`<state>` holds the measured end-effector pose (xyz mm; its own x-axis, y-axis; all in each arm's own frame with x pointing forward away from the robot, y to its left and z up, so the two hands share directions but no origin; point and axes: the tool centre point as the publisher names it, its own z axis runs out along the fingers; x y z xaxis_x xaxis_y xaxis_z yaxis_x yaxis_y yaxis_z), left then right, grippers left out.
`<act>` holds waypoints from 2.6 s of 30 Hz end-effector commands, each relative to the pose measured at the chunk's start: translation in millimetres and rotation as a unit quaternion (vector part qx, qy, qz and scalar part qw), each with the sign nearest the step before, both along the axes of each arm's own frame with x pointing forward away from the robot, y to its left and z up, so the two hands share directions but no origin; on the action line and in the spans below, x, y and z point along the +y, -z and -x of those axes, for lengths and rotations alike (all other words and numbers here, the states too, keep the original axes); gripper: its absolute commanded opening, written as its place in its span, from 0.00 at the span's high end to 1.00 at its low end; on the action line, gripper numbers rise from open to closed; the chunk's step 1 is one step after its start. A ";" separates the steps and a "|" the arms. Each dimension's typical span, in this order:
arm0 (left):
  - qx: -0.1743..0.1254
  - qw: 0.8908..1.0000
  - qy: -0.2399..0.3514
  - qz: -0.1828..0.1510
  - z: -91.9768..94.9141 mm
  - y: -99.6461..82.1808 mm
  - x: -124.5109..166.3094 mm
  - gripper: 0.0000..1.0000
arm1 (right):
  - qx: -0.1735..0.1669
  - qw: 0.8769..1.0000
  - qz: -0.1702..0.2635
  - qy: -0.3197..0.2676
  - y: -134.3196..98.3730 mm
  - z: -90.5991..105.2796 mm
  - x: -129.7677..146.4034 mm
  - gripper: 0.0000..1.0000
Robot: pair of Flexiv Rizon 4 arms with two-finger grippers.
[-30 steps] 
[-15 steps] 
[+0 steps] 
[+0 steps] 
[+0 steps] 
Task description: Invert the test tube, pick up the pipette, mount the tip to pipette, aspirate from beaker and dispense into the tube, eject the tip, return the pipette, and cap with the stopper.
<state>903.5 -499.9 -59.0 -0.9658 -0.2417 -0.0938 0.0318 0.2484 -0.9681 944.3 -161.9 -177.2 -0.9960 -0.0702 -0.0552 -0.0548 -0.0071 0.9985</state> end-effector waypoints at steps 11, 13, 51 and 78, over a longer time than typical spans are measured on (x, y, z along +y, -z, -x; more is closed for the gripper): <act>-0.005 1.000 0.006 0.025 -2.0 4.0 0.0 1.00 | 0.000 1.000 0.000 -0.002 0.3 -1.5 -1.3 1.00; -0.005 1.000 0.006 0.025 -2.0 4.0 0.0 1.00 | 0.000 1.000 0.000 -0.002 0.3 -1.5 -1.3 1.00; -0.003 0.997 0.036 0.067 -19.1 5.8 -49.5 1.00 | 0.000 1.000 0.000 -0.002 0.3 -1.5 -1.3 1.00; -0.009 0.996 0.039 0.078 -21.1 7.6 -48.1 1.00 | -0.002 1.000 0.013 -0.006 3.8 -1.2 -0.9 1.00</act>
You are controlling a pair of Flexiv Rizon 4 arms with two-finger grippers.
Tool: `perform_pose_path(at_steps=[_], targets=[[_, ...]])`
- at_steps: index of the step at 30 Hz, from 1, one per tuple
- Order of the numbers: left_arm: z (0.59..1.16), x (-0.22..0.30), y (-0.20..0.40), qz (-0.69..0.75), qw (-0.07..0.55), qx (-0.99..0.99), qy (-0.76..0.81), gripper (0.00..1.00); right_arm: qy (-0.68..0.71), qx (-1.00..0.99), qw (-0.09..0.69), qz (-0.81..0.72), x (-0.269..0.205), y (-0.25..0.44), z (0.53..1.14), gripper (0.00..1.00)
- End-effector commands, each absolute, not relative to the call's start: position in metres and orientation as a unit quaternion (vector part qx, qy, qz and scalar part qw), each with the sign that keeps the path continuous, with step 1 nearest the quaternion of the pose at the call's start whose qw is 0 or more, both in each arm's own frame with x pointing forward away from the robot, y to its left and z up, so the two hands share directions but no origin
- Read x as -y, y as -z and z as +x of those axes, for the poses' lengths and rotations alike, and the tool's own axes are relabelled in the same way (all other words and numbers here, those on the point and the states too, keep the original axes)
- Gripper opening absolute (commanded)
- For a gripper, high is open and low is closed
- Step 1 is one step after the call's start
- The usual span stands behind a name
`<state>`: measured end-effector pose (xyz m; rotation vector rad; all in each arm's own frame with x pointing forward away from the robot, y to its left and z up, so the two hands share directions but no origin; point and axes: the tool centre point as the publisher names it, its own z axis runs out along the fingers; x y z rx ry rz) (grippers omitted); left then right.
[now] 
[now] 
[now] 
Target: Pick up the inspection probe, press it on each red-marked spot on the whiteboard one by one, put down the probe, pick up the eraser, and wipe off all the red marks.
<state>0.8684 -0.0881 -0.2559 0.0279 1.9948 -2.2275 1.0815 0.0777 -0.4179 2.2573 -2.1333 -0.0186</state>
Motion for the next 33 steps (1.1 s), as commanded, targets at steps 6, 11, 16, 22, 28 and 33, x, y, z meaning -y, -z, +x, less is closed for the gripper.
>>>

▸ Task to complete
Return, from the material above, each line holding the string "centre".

▸ Result for this task
`<state>` holds the measured end-effector pose (xyz mm; its own x-axis, y-axis; all in each arm's own frame with x pointing forward away from the robot, y to its left and z up, so the two hands share directions but no origin; point and axes: the tool centre point as the publisher names it, its own z axis runs out along the fingers; x y z xaxis_x xaxis_y xaxis_z yaxis_x yaxis_y yaxis_z), left then right, grippers left out.
`<state>`: measured end-effector pose (xyz m; rotation vector rad; all in each arm's own frame with x pointing forward away from the robot, y to its left and z up, so the two hands share directions but no origin; point and axes: the tool centre point as the publisher names it, its own z axis runs out along the fingers; x y z rx ry rz) (grippers omitted); left then right.

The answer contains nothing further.